Her really too many reallys plea gives me my voice back, and a bit of my spine as well. "Whining won't win me over, Chelsea." There is a hard edge to my voice and when I say the words, I push her away and scoot over to lean against the far wall. I cross my arms and give my former BFF a hard glare. I half expect her to start with more really really pleas, or move on to her famous pout, or maybe throw some of her dramatic crocodile tears my way. But what I'm met with instead is a look of sincerity.

Holly crap, is that genuine regret shining in her eyes? Yes, it's there in her eyes, in the curve of her mouth, even in the tilt of her head. Okay that does melt my heart a tiny bit, but I'm not letting her off the hook so easily, so I sit on the other side of the bed watching her with a firm look of disapproval on my face.

Chelsea furrows her brows in confusion and disappointment. She is still laying on the edge of the bed and as she watches me, she doesn't move or speak for a moment.

We stay like that, as the minutes tick by, frozen like statues watching each other.

We hardly ever fight and when we have in the past, I've always forgiven her the moment she has apologized. But not this time. Things have changed. For one I don't feel like being a doormat anymore. Not that Chelsea treats me like one most of the time. She doesn't, not really. Chels is just...well she can be oblivious to other people's feelings. She does what she wants and forgets that other people might get caught up in backlash of her schemes whether they want to or not. My girl is a force of nature not unlike a mighty thunder storm. And sometimes if you get caught up in that storm those high winds will blow you on your ass.

But Chelsea never intentionally hurts anyone.

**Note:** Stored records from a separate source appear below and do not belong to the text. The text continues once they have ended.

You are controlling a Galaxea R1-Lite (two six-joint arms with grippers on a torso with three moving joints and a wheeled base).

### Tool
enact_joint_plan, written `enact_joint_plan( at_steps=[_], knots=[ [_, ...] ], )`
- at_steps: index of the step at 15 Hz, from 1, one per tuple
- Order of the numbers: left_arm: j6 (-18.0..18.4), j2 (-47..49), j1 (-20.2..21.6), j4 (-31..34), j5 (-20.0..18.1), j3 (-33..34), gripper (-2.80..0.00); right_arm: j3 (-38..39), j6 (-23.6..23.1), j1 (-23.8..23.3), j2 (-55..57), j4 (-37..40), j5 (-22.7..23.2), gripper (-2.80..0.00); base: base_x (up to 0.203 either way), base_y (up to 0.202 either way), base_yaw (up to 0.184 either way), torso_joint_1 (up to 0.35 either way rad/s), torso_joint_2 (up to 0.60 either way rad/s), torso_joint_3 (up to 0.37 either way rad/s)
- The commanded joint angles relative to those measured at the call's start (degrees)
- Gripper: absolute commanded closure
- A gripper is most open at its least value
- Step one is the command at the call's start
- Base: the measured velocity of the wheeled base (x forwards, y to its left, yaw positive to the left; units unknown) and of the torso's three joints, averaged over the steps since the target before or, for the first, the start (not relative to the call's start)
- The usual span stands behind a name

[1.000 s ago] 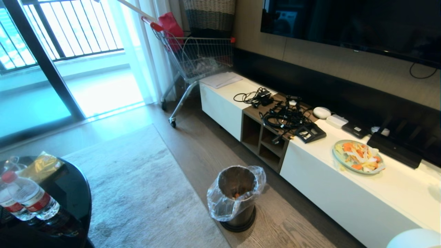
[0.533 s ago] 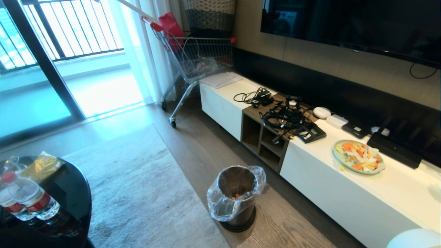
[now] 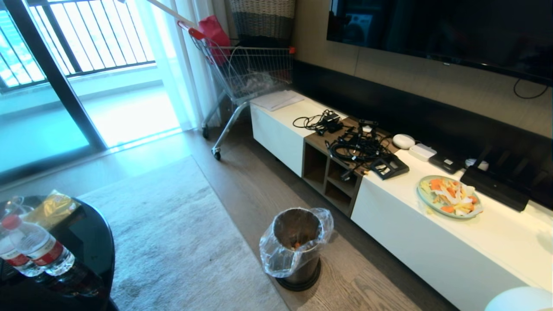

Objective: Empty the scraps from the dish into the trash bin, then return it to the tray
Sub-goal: Put the bowl back to the table

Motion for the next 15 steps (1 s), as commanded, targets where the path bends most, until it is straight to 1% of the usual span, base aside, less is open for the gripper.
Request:
enact_joint_plan(
  at_steps=[1,11,12,15],
  knots=[
    [0.0,0.0,0.0,0.0,0.0,0.0,0.0,0.0,0.0,0.0,0.1,0.0,0.0,0.0,0.0,0.0,0.0,0.0,0.0,0.0],
    [-0.1,0.0,0.0,0.0,0.0,0.0,0.0,0.0,0.0,0.0,0.1,0.0,0.0,0.0,0.0,0.0,0.0,0.0,0.0,0.0],
    [-0.1,0.0,0.0,0.0,0.0,0.0,0.0,0.0,0.0,0.0,0.1,0.0,0.0,0.0,-0.086,0.0,-0.004,0.007,0.0,0.007],
    [0.0,0.0,0.0,0.0,0.0,0.0,0.0,0.0,0.0,0.0,0.1,0.0,0.0,0.0,-0.18,0.0,-0.002,0.003,0.0,0.002]
  ],
)
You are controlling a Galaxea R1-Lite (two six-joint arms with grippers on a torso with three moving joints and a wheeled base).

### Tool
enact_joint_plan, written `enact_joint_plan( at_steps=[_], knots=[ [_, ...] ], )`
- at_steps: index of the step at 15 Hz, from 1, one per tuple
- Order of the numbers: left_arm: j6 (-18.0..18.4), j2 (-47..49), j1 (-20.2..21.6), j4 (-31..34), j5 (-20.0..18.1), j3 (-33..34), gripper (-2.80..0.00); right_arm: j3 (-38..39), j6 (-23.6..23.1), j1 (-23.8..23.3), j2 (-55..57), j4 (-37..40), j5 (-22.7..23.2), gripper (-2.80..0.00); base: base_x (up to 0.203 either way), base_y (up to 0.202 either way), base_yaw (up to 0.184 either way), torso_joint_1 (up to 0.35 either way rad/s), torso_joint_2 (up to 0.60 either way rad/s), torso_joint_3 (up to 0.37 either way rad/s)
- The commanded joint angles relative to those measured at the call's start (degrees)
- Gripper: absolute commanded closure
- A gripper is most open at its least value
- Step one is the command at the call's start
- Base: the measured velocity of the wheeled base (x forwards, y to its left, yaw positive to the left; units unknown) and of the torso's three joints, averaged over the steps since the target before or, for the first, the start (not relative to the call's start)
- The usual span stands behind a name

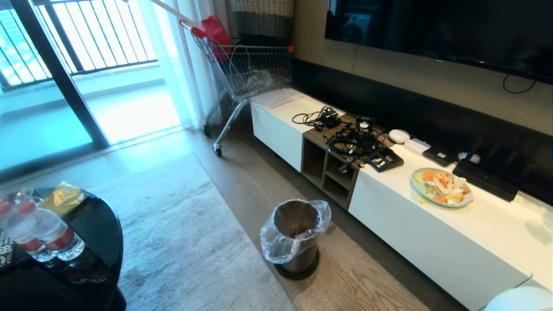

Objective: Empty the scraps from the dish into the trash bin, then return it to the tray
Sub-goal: Put the bowl back to the table

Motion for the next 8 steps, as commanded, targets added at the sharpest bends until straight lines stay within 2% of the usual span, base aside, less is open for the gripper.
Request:
enact_joint_plan(
  at_steps=[1,8],
  knots=[
    [-0.1,0.0,0.0,0.0,0.0,0.0,0.0,0.0,-0.1,0.0,0.1,0.0,0.0,0.0,-0.187,0.0,0.0,0.003,0.0,0.003],
    [-0.1,0.0,0.0,0.0,0.0,0.0,0.0,0.0,-0.1,0.0,0.1,0.0,0.0,0.0,-0.186,0.0,0.0,0.003,0.0,0.003]
  ],
)
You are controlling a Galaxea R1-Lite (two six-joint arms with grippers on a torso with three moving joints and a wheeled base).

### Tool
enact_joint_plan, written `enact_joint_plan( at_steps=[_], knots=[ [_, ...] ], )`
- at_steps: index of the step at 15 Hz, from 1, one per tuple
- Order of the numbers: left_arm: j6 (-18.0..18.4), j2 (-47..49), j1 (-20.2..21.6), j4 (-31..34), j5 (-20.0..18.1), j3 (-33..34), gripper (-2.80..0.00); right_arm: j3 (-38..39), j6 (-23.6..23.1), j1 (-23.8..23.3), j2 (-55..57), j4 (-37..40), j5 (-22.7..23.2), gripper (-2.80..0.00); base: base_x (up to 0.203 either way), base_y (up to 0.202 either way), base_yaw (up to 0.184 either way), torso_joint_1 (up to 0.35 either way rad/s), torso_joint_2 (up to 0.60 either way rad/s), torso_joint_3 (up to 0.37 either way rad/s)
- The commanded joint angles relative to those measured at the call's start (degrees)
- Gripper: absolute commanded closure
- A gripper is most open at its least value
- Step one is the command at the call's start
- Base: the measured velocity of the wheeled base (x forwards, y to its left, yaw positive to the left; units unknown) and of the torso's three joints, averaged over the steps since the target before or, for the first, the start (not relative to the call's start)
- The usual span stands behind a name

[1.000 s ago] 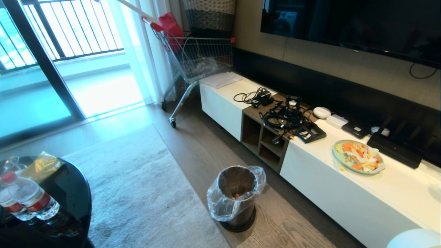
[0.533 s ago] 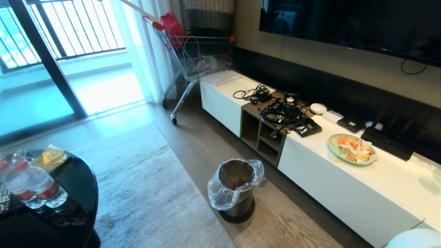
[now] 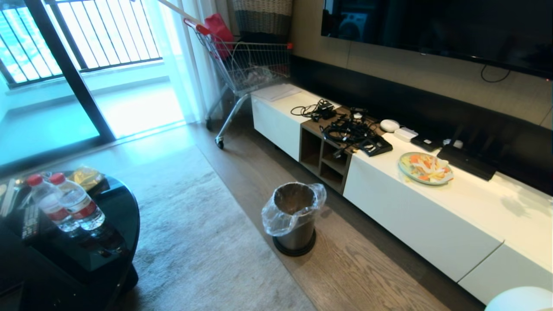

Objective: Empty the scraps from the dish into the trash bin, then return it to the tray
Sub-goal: Put the bowl back to the table

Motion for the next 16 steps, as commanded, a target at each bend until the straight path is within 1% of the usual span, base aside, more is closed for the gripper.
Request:
enact_joint_plan(
  at_steps=[1,8,16],
  knots=[
    [0.0,0.0,0.0,0.0,0.0,0.0,0.0,0.0,-0.1,0.0,0.1,0.0,0.0,0.0,-0.187,0.0,-0.001,0.002,0.01,-0.002],
    [0.0,0.0,0.0,0.0,0.0,0.0,0.0,0.0,0.0,0.0,0.1,0.0,-0.1,0.0,-0.179,0.0,-0.001,0.002,0.0,0.004],
    [0.0,0.0,0.0,0.0,0.0,0.0,0.0,0.0,0.0,0.0,0.1,0.0,-0.1,0.0,0.0,0.0,0.0,0.0,0.0,0.0]
  ],
)
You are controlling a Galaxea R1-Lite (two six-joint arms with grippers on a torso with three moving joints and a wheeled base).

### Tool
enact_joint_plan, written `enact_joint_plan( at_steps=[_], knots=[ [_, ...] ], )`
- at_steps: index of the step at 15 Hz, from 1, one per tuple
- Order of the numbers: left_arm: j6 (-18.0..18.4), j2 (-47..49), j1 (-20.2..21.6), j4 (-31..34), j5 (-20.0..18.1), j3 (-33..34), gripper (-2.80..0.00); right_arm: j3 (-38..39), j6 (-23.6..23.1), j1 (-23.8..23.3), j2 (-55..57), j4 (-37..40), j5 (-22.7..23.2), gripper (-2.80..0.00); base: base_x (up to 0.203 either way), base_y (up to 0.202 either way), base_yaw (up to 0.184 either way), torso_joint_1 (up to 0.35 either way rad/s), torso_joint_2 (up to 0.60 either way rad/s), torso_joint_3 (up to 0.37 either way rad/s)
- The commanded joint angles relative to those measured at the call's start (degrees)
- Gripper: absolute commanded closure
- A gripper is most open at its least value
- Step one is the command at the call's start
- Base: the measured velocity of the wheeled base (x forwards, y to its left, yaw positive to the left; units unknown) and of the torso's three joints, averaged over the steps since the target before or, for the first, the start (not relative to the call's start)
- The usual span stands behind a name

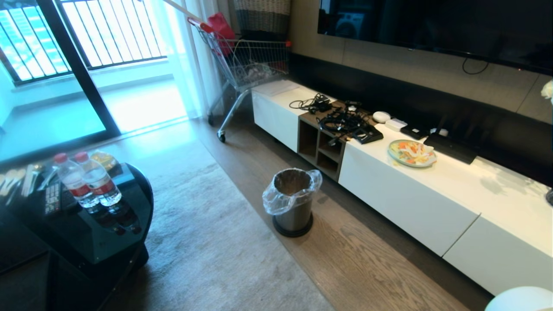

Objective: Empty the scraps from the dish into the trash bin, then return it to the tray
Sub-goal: Put the bowl back to the table

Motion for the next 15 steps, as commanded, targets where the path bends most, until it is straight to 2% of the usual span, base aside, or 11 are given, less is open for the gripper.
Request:
enact_joint_plan(
  at_steps=[1,5,15],
  knots=[
    [0.0,0.0,0.0,0.0,0.0,0.0,0.0,0.0,0.1,0.0,0.1,0.1,0.0,0.0,0.0,0.0,0.0,0.0,0.0,0.0],
    [0.0,0.0,0.0,0.0,0.0,0.0,0.0,0.0,0.1,0.0,0.1,0.1,0.0,0.0,-0.003,-0.004,0.066,0.004,0.0,0.003],
    [0.0,0.0,0.0,0.0,0.0,0.0,0.0,0.0,0.1,0.0,0.1,0.1,0.0,0.0,-0.001,-0.009,0.167,0.002,0.0,0.004]
  ],
)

No like that Dumb Fuck Dylan...

After making my deal with New Guy, which I've had second and third thoughts about, I replayed my entire relationship with DF in my head. I've been so heartbroken that I hadn't realized I painted a picture of him--pun intended--that made him seem so much better than he was. I somehow forgot about all of the times that he promised to take me out but ended up canceling because he had a painting to finish. I blamed the creative artist in him. But he's not creative, or an artist...or a good person. He is just an ass, a selfish ass. And if I am being totally honest and tearing off those rose-colored glasses, I have to admit to myself for the first time that he's shitty at art, and at drumming, and especially at being a boyfriend. He was a really sucky boyfriend. One that I constantly made excuses for or refused to see just how selfish and shitty he could be.